_TRY IT_: Within the data below, copy each line where the string "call" is found.

_DATA SECTION_:

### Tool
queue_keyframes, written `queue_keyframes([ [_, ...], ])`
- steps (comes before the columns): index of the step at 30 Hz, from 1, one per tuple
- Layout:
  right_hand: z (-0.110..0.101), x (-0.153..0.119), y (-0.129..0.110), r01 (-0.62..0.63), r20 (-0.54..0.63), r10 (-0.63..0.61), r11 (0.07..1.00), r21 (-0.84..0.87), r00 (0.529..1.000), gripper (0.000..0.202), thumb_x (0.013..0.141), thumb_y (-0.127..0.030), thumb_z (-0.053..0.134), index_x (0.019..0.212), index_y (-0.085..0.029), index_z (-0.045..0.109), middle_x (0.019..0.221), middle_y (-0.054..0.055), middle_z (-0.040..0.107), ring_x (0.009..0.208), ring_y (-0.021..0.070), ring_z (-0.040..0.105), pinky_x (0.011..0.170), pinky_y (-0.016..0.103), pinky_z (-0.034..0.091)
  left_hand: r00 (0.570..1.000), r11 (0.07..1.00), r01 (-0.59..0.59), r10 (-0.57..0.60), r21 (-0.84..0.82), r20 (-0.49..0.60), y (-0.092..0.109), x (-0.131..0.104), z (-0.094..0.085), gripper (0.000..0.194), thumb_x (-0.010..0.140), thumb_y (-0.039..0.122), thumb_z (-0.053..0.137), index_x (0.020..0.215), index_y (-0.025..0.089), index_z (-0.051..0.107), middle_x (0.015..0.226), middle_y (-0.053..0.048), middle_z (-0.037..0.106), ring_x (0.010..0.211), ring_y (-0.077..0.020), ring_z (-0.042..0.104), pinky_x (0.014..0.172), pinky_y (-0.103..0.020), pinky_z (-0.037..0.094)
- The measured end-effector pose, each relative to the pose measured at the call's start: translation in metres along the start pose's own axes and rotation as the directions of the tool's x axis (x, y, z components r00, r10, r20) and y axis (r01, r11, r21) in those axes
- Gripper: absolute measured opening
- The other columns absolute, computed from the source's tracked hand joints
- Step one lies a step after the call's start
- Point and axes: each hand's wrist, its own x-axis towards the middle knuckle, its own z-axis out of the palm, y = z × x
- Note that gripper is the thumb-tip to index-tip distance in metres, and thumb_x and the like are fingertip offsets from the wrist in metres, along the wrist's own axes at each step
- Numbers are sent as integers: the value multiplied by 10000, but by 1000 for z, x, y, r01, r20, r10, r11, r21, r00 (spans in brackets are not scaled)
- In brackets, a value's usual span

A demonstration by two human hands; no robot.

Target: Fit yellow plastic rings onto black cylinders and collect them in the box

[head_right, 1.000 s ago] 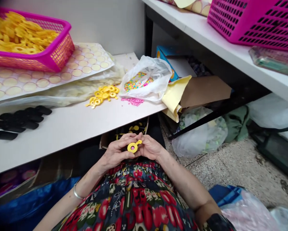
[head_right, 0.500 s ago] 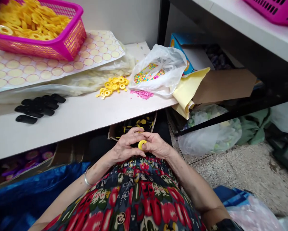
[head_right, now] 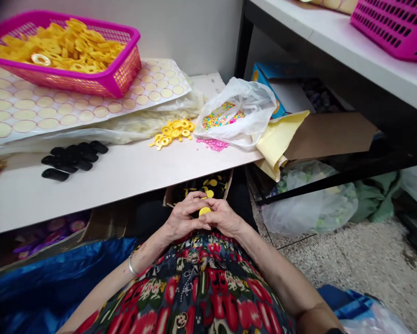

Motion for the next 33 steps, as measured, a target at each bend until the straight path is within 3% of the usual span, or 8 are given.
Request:
queue_keyframes([
  [12,14,21,8,-12,-35,8,995,-96,999,346,522,-179,740,856,-127,667,760,42,639,673,144,560,611,257,449,988,979,-148,151,137,-13,-3,-5,-5,380,608,508,708,723,152,640,651,-25,629,664,-146,578,935,-394,420],
  [15,5,36,16,-12,-76,-7,972,-237,997,418,573,-245,730,974,-162,646,843,53,647,741,181,577,651,303,458,993,965,-107,115,239,-22,-12,-11,-27,494,519,523,761,858,179,660,817,-73,657,802,-198,595,901,-411,446],
  [17,-5,51,18,-19,-157,-57,896,-444,986,492,545,-285,744,1009,-169,631,888,63,650,790,218,584,693,340,461,973,947,-26,98,321,-210,-16,-20,-59,608,495,523,775,996,206,639,1030,-114,620,955,-239,571,851,-409,474],
  [20,-19,74,17,-103,-262,-159,639,-762,952,436,546,-351,720,934,-170,639,822,54,653,772,242,590,698,355,450,723,858,316,57,404,-688,-23,-40,-128,389,695,441,665,1001,204,621,1070,-101,580,995,-222,552,836,-393,470],
  [22,-24,85,14,-166,-290,-199,477,-863,936,309,614,-401,656,814,-167,636,735,48,640,734,238,586,669,342,435,413,727,615,32,305,-910,-32,-51,-177,321,739,417,602,926,157,623,955,-86,583,835,-194,564,750,-354,474],
  [24,-25,90,10,-178,-295,-235,418,-891,926,260,665,-425,605,731,-173,612,680,41,618,714,229,578,638,323,423,200,544,820,19,177,-980,-45,-58,-218,379,689,449,617,897,132,614,872,-63,564,713,-179,530,707,-347,450],
  [28,-14,83,-5,-133,-251,-261,397,-908,932,200,653,-333,629,762,-166,603,679,20,600,702,197,566,602,277,398,216,287,936,-12,203,-976,-66,-60,-262,414,634,545,615,735,145,577,699,-15,498,689,-186,485,651,-312,380],
  [33,-1,79,-43,-32,-141,-244,404,-914,959,188,775,-310,511,698,-165,603,565,0,555,547,137,512,545,244,371,234,311,927,-44,210,-971,-80,-58,-274,394,611,536,637,562,170,501,529,64,449,544,-102,423,516,-220,262],
])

_RESULT_:
- The measured end-effector pose, each relative to the pose measured at the call's start: translation in metres along the start pose's own axes and rotation as the directions of the tool's x axis (x, y, z components r00, r10, r20) and y axis (r01, r11, r21) in those axes
- Step one lies a step after the call's start

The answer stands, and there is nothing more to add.